The Sandman returned in "Spider-Man: The Gauntlet" storyline, which redefined the character and his powers/mental state. While investigating a series of murders and a missing girl named Keemia Alvarado, whose mother is a victim of those murders, Spider-Man traces the murders and the abduction to the Sandman, the girl's father, who is hiding on Governor's Island with Keemia. The Sandman's powers have evolved to where he can create duplicates of himself who have their own personalities and, to Marko's shock, claim they committed the murders. Spider-Man sneaks away and uses a fan to obliterate the Sandmen. Originally Spider-Man believed Keemia would be handed to her grandmother, but instead she was sent to a foster home by Child Protective Services. Carlie Cooper is exonerated upon being under police suspicion for tampering with the murder evidences, but the Sandman is still at large.

During the "Origin of the Species" storyline, the Sandman is among the supervillains invited by Doctor Octopus to join his villains' team where he becomes involved in a plot to receive a reward and securing some specific items for him. The Sandman went after Spider-Man for Menace's infant, believing that Doctor Octopus would reward him by reuniting him with Keemia. He ended up being accidentally struck with lightning by Electro, temporarily turning him into fulgurite. Spider-Man goes on a rampage against all the villains after the Chameleon stole the infant and tricked him into believing it had died. At the dock, the Sandman, along with the Shocker and the Enforcers, are hiding. However, Spider-Man collapses the floor of the building which falls into the water. The Sandman attempts to rise to attack, but Spider-Man shoots him using the Shocker's vibrational air-blasts.

In Big Time, he is part of the new Sinister Six along with Mysterio, the Rhino, Doctor Octopus, the Chameleon and Electro. He rises up against Doctor Octopus' plan to detonate New York, saying Keemia is still there. He is later angered when, during a confrontation between the Sinister Six and the Intelligencia, Doctor Octopus teleports the Wizard into the upper atmosphere using the Intelligencia's equipment. The Sandman was talking with his former Frightful Four teammate and old friend at the time. When the Mad Thinker goes after Electro, the Sandman violently attacks him, claiming that he did not want to lose any more friends.

When Doctor Octopus puts his plan into action, the Sandman is satisfied with the job because of the planned 2 billion dollar "compensation fee", which he reasons will help him gain custody of Keemia. However, although sent to guard a facility in the Sahara Desert giving him complete control of the largest body of sand in the world, he is defeated by Spider-Man, the Black Widow and Silver Sable when Spider-Man identifies and isolates the one grain of sand that contains his conscious mind. Spider-Man and Silver Sable then violently interrogate the Sandman to reveal all of Doctor Octopus' secrets to them.

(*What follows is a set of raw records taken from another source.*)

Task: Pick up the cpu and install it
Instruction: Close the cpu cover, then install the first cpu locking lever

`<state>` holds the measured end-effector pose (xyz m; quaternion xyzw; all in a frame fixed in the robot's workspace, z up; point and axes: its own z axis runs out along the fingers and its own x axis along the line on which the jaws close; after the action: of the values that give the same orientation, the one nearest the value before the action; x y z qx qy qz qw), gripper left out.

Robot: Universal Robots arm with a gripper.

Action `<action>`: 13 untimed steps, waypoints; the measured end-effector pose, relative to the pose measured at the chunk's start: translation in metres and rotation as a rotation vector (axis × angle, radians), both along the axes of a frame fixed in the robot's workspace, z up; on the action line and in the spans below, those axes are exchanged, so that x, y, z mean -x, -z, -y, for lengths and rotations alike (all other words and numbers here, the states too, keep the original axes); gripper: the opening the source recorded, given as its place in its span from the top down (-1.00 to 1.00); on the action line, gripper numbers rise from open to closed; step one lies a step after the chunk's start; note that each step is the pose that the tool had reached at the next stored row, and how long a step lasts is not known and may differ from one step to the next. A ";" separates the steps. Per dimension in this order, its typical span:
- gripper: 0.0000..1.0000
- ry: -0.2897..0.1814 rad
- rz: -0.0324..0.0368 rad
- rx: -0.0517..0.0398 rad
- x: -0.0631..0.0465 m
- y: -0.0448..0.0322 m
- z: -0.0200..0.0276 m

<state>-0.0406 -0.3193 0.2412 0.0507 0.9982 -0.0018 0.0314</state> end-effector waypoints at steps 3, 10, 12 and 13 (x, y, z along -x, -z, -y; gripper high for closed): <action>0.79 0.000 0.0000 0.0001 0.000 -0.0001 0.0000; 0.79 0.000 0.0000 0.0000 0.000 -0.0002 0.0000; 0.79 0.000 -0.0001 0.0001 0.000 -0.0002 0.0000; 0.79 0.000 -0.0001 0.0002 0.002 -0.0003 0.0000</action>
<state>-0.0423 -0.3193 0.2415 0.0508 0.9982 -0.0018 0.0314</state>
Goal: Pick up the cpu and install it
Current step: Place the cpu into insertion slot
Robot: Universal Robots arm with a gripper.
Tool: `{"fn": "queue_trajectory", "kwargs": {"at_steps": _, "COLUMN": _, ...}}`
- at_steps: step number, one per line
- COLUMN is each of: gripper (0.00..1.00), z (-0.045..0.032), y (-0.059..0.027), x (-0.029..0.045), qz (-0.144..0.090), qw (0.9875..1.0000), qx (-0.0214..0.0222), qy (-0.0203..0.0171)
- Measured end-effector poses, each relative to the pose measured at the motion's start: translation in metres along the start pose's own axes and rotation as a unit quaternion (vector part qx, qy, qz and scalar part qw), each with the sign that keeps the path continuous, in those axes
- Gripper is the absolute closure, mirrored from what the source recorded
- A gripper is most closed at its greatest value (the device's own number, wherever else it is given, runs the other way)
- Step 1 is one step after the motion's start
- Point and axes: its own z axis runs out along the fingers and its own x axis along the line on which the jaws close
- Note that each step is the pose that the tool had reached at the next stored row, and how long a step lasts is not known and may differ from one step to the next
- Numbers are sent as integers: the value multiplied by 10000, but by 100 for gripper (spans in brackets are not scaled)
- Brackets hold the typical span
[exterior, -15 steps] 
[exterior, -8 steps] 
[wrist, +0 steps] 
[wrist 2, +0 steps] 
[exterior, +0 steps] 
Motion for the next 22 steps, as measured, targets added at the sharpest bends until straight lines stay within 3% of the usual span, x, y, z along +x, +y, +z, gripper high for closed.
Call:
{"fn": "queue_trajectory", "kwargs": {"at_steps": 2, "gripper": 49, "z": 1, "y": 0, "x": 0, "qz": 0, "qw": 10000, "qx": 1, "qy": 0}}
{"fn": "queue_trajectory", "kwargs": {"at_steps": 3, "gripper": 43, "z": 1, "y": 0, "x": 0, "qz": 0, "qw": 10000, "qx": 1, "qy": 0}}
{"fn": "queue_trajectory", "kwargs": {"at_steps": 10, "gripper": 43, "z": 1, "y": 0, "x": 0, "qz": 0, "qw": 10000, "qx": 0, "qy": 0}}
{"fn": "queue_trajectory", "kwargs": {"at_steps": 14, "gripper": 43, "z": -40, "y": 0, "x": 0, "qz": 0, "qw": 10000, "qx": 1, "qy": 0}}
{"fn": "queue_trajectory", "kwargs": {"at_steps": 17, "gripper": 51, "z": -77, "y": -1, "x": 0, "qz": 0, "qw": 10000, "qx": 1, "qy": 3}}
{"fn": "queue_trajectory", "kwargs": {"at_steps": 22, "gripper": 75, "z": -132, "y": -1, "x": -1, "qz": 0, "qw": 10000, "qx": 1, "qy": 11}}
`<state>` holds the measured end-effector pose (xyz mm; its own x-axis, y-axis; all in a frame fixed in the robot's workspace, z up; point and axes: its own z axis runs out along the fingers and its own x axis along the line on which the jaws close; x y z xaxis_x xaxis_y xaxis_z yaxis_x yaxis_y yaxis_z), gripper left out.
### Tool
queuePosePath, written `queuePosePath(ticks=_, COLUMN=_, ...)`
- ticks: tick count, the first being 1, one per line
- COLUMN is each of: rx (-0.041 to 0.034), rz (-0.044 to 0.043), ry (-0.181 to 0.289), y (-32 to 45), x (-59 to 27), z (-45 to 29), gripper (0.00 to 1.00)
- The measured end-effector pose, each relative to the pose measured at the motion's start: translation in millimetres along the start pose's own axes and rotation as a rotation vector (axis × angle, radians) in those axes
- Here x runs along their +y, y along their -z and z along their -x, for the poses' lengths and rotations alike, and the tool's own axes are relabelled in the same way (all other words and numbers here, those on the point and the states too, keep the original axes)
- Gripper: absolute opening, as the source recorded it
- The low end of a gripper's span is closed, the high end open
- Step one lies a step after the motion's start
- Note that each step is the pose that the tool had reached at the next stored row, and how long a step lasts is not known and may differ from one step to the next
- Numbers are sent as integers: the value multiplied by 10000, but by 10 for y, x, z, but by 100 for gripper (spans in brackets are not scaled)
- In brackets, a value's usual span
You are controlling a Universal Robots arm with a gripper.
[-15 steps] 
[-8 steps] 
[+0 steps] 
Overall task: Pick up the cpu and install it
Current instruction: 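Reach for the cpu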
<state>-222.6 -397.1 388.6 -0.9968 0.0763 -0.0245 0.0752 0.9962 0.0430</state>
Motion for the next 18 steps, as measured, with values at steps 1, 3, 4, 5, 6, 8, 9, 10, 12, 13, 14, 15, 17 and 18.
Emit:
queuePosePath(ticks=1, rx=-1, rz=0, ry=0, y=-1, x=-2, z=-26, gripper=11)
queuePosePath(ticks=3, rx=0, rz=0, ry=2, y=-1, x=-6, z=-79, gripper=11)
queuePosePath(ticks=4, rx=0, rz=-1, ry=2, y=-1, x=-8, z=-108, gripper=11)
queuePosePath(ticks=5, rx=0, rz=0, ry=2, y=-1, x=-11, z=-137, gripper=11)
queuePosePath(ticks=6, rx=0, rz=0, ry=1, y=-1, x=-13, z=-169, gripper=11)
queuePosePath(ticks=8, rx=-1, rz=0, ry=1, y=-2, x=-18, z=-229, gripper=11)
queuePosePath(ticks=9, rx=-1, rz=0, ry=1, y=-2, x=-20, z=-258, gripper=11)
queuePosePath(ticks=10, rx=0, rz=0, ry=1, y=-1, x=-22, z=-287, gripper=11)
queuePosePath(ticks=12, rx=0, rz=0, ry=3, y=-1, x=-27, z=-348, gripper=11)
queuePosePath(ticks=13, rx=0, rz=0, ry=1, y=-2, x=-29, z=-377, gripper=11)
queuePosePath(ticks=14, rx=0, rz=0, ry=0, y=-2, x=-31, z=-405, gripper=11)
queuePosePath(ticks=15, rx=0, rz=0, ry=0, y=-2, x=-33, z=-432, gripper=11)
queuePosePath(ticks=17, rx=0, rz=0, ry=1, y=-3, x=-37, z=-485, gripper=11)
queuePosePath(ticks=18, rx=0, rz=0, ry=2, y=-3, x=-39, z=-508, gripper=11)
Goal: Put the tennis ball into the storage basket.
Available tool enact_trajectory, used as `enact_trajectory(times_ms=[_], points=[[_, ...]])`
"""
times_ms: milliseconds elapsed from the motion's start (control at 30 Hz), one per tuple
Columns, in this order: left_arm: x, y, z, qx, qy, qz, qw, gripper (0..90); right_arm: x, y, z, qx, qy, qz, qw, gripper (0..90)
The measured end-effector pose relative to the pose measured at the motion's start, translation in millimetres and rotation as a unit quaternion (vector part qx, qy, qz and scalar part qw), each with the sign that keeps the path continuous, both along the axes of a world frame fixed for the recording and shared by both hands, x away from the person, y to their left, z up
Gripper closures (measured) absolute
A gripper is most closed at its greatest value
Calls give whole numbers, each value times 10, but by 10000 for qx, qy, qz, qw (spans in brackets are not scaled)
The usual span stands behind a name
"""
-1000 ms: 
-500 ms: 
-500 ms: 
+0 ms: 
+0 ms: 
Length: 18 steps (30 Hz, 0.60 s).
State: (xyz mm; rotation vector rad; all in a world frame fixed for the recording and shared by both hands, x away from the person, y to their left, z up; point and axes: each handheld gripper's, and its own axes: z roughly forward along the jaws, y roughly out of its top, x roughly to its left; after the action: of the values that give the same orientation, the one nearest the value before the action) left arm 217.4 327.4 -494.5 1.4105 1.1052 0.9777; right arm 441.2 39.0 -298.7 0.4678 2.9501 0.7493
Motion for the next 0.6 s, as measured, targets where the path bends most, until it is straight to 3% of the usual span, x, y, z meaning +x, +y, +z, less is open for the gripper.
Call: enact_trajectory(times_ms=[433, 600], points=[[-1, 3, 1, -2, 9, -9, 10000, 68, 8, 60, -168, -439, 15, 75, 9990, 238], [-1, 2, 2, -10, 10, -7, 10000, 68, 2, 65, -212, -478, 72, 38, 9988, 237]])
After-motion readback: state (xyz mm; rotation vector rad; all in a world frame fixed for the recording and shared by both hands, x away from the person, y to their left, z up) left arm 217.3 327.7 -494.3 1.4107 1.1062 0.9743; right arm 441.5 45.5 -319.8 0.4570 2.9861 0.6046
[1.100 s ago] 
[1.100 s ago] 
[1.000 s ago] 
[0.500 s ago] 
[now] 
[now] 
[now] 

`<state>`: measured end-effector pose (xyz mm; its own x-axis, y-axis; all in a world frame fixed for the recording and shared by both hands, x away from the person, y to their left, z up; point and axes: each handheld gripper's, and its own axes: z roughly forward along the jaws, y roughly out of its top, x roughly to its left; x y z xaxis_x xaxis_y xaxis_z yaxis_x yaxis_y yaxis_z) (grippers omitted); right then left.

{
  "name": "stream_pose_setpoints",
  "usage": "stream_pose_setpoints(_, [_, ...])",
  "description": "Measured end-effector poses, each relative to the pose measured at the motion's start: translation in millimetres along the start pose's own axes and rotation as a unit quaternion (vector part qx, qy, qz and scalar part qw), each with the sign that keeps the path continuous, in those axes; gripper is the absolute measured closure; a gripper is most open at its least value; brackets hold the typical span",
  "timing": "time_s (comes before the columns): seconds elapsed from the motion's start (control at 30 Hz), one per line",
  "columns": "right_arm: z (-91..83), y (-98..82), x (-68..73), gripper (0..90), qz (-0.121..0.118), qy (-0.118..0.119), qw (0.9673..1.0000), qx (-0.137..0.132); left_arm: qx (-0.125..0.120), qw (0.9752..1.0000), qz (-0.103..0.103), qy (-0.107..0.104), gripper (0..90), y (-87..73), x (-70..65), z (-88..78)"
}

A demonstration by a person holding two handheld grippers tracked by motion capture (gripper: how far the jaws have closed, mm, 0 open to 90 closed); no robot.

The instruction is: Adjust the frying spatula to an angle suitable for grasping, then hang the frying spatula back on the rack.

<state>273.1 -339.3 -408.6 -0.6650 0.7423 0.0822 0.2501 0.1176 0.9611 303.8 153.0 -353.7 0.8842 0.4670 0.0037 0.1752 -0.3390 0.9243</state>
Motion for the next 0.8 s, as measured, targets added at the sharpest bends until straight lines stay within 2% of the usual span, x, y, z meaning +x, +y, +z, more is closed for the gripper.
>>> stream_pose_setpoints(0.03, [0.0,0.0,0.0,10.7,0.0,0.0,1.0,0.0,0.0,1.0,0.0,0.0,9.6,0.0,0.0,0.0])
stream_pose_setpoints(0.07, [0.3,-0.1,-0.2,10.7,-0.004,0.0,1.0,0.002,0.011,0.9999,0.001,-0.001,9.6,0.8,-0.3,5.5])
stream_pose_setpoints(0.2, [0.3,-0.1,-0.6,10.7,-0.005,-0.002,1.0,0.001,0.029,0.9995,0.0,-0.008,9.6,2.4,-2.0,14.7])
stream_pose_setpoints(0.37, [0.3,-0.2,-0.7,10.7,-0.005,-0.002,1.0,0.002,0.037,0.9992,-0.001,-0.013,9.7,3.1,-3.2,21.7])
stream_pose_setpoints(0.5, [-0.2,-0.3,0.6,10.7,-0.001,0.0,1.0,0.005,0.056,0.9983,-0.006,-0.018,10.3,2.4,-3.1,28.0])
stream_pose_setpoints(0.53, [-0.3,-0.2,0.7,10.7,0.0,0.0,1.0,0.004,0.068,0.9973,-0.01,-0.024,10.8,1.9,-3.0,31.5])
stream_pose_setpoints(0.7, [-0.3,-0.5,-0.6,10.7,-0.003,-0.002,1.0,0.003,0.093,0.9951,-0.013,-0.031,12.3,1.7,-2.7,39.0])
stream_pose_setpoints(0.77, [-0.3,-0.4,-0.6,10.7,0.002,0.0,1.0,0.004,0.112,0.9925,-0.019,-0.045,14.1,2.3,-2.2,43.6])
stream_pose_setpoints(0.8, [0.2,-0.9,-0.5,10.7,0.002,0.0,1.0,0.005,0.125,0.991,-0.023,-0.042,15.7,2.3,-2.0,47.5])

Following the "Dying Wish" storyline, the Sandman's captive form is later stolen from the Baxter Building by the Superior Spider-Man (Doctor Octopus' mind in Spider-Man's body) where he takes him to his underwater lab. The Sandman, the Chameleon, Electro, Mysterion (an impersonator of Mysterio), and the Vulture are later seen as part of a team led by the Superior Spider-Man called the "Superior Six". The Superior Spider-Man has been temporarily controlling their minds to redeem them for their crimes. He does this by forcing them do heroic deeds against their will, some of which almost get some of them killed. Every time he is done controlling them, he puts them back in their containment cells. They eventually break free of the Superior Spider-Man's control and attempt to exact revenge on the wall-crawler, while nearly destroying New York to do so. With the help of Sun Girl, the Superior Spider-Man is barely able to stop the Superior Six.

Inspired by the heroism of the villains who had their moralities inverted by the events of "AXIS", the Sandman rejoins one of his old gangs and breaks into Ryker's Island in search of the group's leader Dixon. Upon reaching Dixon's cell, the Sandman turns on and incapacitates him and his followers. He then leaves with Dixon's cellmate, a "good egg" whom the Sandman had deemed deserving of a second chance.

During the "Secret Wars" storyline, the Sandman is among the villains at the Kingpin's viewing party of the incursion between Earth-616 and Earth-1610.

The Sandman later appears as a member of the Sinister Six led by Aaron Davis in a recolored Iron Spider armor. He accompanied the Sinister Six in a plot to steal a decommissioned S.H.I.E.L.D. Helicarrier.

During the "Infinity Wars" storyline, the Sandman is among the villains that accompany Turk Barrett to his meeting with the Infinity Watch at Central Park.

The Sandman later discovered that he is starting to lose the consistency of his body. When the Mad Thinker and the Wizard are unable to find a solution to counter this and the Sandman is hospitalized after collapsing, he is visited by Spider-Man, who took him to the beach that the Sandman visited in his childhood and stayed with him until his body broke down. After that happened, Spider-Man discovered that the Sandman did not die and that he lost the ability to assume a human shape, where he now sports a blob-shaped body. When the Sandman's body is taken over by a future version of the Sandman from Earth-51838 where the sun went out, Spider-Man received some of the Sandman's powers and used them to defeat the Sandman of Earth-51838 and sends him back to his reality using the Multisect and assistance from the Human Torch. After bidding farewell to Spider-Man, the Sandman left to get adjusted to his new form while having developed a fear of his newly-discovered immortality.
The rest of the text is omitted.